Text in the records must be reproduced exactly, and pictures must be skipped.
========
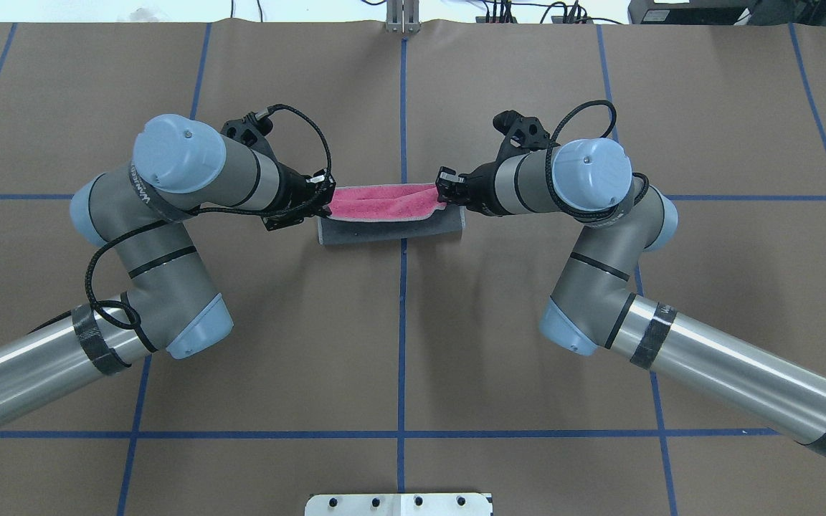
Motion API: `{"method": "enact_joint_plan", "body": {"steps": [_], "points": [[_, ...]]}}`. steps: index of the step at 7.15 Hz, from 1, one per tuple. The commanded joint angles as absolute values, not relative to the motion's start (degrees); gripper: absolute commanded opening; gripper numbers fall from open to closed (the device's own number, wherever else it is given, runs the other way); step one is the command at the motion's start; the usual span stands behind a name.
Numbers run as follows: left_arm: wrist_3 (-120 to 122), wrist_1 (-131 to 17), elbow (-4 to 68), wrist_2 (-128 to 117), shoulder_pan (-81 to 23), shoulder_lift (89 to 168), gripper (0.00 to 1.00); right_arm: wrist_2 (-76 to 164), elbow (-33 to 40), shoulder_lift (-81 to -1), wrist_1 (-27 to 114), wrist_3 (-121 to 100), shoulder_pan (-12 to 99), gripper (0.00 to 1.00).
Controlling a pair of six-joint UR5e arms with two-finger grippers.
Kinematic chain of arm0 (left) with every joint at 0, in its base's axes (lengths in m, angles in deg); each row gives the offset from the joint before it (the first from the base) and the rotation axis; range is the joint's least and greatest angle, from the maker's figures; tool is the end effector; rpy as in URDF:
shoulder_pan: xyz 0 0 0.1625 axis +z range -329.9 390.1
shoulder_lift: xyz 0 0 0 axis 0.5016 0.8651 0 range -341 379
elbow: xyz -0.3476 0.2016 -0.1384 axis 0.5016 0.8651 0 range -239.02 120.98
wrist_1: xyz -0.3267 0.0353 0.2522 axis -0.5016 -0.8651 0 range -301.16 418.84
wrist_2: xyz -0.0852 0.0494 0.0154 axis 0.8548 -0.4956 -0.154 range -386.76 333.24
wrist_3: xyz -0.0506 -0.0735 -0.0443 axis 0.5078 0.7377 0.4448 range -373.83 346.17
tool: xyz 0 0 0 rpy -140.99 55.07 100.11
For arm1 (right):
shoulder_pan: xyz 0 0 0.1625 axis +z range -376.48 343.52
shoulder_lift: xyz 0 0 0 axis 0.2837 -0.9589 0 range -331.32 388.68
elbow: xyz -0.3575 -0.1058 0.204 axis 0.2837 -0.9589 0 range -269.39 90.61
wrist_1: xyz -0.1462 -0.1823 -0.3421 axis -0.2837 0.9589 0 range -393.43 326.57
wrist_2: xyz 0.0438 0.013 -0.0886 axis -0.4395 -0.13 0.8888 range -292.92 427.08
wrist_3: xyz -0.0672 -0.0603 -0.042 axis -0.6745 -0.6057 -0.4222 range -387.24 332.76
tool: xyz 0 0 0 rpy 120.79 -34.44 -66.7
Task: Fold towel twice with both arms
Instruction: 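Hold the folded edges with both grippers and lay them down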
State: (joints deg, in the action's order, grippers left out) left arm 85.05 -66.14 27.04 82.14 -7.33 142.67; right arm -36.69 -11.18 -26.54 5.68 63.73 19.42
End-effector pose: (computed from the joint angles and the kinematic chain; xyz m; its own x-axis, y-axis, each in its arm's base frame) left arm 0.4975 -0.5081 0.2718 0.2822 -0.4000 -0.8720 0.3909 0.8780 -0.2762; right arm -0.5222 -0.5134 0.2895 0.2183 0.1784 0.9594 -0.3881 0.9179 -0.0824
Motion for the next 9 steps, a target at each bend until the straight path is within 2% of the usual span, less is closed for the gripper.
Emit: {"method": "enact_joint_plan", "body": {"steps": [1,9], "points": [[85.05,-66.14,26.93,82.14,-7.42,142.67,0.0,-36.46,-12.3,-26.25,5.68,63.73,19.73,0.0],[85.22,-66.23,27.46,82.23,-7.42,142.67,0.0,-36.63,-12.22,-26.08,5.6,63.82,20.61,0.0]]}}
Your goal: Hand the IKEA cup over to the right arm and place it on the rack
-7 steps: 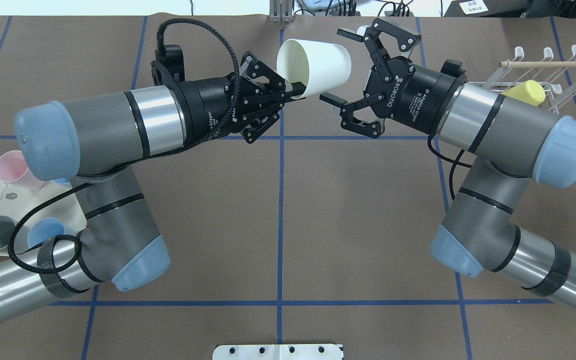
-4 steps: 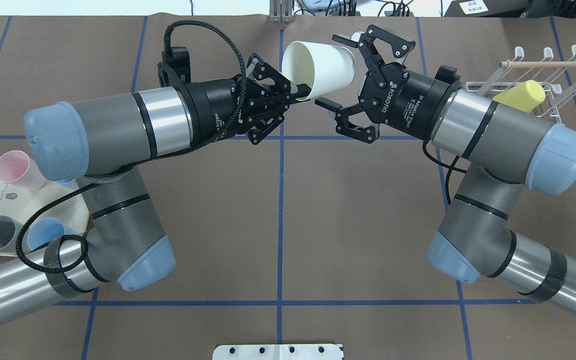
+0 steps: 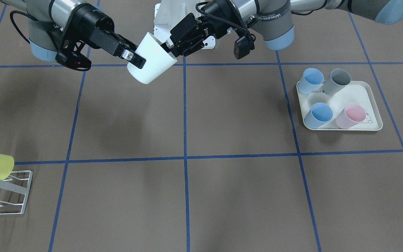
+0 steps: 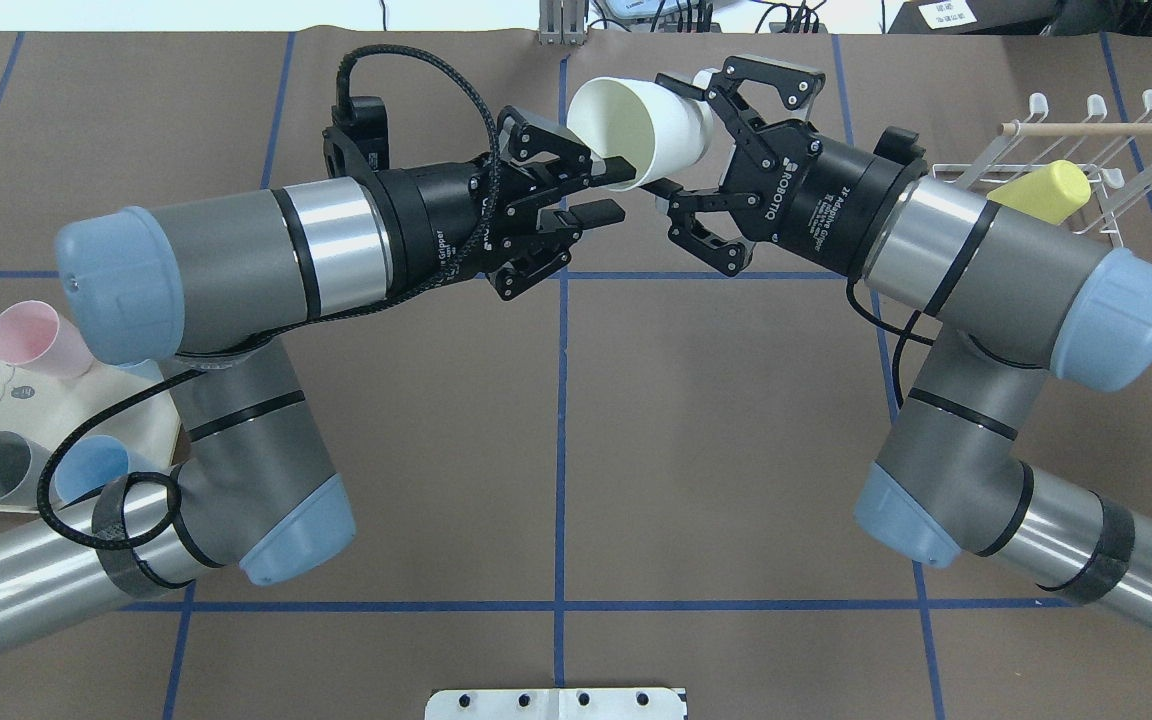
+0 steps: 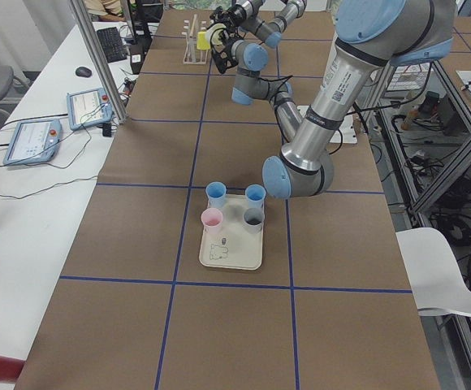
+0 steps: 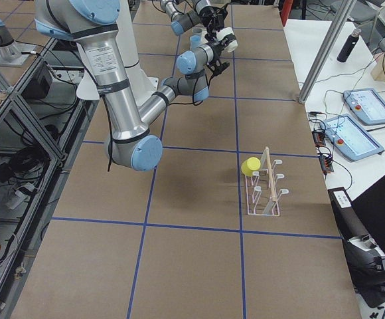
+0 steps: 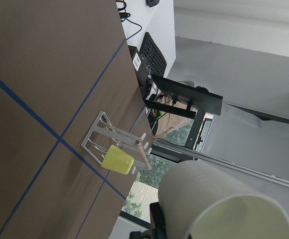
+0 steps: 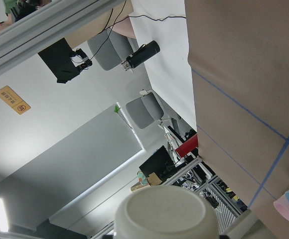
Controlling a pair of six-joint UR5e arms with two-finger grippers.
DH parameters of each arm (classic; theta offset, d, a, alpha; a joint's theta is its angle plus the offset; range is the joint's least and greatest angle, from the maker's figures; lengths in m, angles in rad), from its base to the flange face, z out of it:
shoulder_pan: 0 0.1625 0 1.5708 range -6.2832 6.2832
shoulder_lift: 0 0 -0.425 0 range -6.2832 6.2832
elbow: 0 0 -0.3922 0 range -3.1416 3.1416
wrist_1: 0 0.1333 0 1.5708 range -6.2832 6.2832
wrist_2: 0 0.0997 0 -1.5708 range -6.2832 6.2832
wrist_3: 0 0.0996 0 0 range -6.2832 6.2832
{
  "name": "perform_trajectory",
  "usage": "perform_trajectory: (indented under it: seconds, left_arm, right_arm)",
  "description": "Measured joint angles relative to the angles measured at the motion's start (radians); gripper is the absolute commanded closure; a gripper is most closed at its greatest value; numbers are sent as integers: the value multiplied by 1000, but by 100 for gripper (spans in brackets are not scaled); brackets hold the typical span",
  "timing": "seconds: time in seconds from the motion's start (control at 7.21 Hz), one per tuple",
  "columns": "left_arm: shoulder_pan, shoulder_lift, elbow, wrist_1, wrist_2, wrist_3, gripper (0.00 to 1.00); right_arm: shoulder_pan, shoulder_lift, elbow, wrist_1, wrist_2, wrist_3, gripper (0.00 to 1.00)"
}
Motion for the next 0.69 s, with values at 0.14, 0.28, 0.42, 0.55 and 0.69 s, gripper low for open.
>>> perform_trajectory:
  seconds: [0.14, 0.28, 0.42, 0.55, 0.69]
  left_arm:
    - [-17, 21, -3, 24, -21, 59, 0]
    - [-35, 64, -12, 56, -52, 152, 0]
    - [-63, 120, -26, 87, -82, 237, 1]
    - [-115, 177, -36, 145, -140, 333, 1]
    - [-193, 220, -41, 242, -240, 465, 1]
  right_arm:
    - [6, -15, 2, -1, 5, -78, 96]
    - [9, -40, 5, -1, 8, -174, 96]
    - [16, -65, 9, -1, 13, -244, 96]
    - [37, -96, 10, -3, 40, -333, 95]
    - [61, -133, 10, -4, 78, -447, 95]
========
**Answer space**
Motion API: `{"method": "enact_joint_plan", "body": {"steps": [_], "points": [[_, ...]]}}`. steps: index of the step at 7.15 Hz, from 1, one per tuple. The commanded joint angles as absolute values, not relative to the motion's start (degrees); gripper: absolute commanded opening; gripper numbers fall from open to closed (the device's own number, wherever else it is given, runs the other way); step one is the command at the motion's start; the usual span stands behind a name.
Numbers run as follows: left_arm: wrist_3 (-120 to 122), wrist_1 (-131 to 17), elbow (-4 to 68), wrist_2 (-128 to 117), shoulder_pan (-81 to 23), shoulder_lift (89 to 168), gripper (0.00 to 1.00); right_arm: wrist_2 (-76 to 164), elbow (-33 to 40), shoulder_lift (-81 to -1), wrist_1 (-27 to 114), wrist_3 (-121 to 100), shoulder_pan (-12 to 99), gripper (0.00 to 1.00).
Controlling a pair of six-joint UR5e arms with two-finger grippers.
Kinematic chain of arm0 (left) with every joint at 0, in its base's axes (lengths in m, angles in deg); each row gives the offset from the joint before it (the first from the base) and the rotation axis; range is the joint's least and greatest angle, from the maker's figures; tool is the end effector; rpy as in URDF:
shoulder_pan: xyz 0 0 0.1625 axis +z range -329.9 390.1
shoulder_lift: xyz 0 0 0 axis 0.5016 0.8651 0 range -341 379
elbow: xyz -0.3476 0.2016 -0.1384 axis 0.5016 0.8651 0 range -239.02 120.98
wrist_1: xyz -0.3267 0.0353 0.2522 axis -0.5016 -0.8651 0 range -301.16 418.84
wrist_2: xyz -0.0852 0.0494 0.0154 axis 0.8548 -0.4956 -0.154 range -386.76 333.24
wrist_3: xyz -0.0506 -0.0735 -0.0443 axis 0.5078 0.7377 0.4448 range -373.83 346.17
tool: xyz 0 0 0 rpy -140.99 55.07 100.11
For arm1 (right):
shoulder_pan: xyz 0 0 0.1625 axis +z range -376.48 343.52
shoulder_lift: xyz 0 0 0 axis 0.2837 -0.9589 0 range -331.32 388.68
elbow: xyz -0.3575 -0.1058 0.204 axis 0.2837 -0.9589 0 range -269.39 90.61
wrist_1: xyz -0.1462 -0.1823 -0.3421 axis -0.2837 0.9589 0 range -393.43 326.57
wrist_2: xyz 0.0438 0.013 -0.0886 axis -0.4395 -0.13 0.8888 range -292.92 427.08
wrist_3: xyz -0.0672 -0.0603 -0.042 axis -0.6745 -0.6057 -0.4222 range -387.24 332.76
tool: xyz 0 0 0 rpy 120.79 -34.44 -66.7
Task: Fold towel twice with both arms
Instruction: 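Hold the folded edges with both grippers and lay them down
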State: (joints deg, in the action's order, grippers left out) left arm 85.05 -66.14 27.04 82.14 -7.33 142.67; right arm -36.69 -11.18 -26.54 5.68 63.73 19.42
End-effector pose: (computed from the joint angles and the kinematic chain; xyz m; its own x-axis, y-axis, each in its arm's base frame) left arm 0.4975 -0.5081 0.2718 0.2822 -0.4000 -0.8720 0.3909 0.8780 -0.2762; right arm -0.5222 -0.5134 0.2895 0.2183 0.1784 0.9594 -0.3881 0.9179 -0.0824
Motion for the next 9 steps, a target at each bend until the straight path is within 2% of the usual span, less is closed for the gripper.
Emit: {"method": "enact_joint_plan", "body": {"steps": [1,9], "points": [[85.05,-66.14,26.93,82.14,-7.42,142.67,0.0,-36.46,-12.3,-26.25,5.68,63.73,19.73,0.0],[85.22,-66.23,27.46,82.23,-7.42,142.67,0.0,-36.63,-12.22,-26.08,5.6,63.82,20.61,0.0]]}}
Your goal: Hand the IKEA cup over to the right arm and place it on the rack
-7 steps: 
-4 steps: 
+0 steps: 
+0 steps: 
+0 steps: 
+0 steps: 
+0 steps: 
+0 steps: 
Controlling a pair of six-joint UR5e arms with two-finger grippers.
DH parameters of each arm (classic; theta offset, d, a, alpha; a joint's theta is its angle plus the offset; range is the joint's least and greatest angle, from the maker's figures; lengths in m, angles in rad), from its base to the flange face, z out of it:
shoulder_pan: 0 0.1625 0 1.5708 range -6.2832 6.2832
shoulder_lift: 0 0 -0.425 0 range -6.2832 6.2832
elbow: 0 0 -0.3922 0 range -3.1416 3.1416
wrist_1: 0 0.1333 0 1.5708 range -6.2832 6.2832
wrist_2: 0 0.0997 0 -1.5708 range -6.2832 6.2832
wrist_3: 0 0.0996 0 0 range -6.2832 6.2832
{
  "name": "perform_trajectory",
  "usage": "perform_trajectory: (indented under it: seconds, left_arm, right_arm)",
  "description": "Measured joint angles relative to the angles measured at the motion's start (radians); gripper is the absolute commanded closure; a gripper is most closed at its greatest value; numbers are sent as integers: the value multiplied by 1000, but by 100 for gripper (spans in brackets are not scaled); brackets hold the typical span",
  "timing": "seconds: time in seconds from the motion's start (control at 7.21 Hz), one per tuple",
  "columns": "left_arm: shoulder_pan, shoulder_lift, elbow, wrist_1, wrist_2, wrist_3, gripper (0.00 to 1.00); right_arm: shoulder_pan, shoulder_lift, elbow, wrist_1, wrist_2, wrist_3, gripper (0.00 to 1.00)"
}
Motion for the next 0.69 s, with values at 0.14, 0.28, 0.42, 0.55 and 0.69 s, gripper low for open.
>>> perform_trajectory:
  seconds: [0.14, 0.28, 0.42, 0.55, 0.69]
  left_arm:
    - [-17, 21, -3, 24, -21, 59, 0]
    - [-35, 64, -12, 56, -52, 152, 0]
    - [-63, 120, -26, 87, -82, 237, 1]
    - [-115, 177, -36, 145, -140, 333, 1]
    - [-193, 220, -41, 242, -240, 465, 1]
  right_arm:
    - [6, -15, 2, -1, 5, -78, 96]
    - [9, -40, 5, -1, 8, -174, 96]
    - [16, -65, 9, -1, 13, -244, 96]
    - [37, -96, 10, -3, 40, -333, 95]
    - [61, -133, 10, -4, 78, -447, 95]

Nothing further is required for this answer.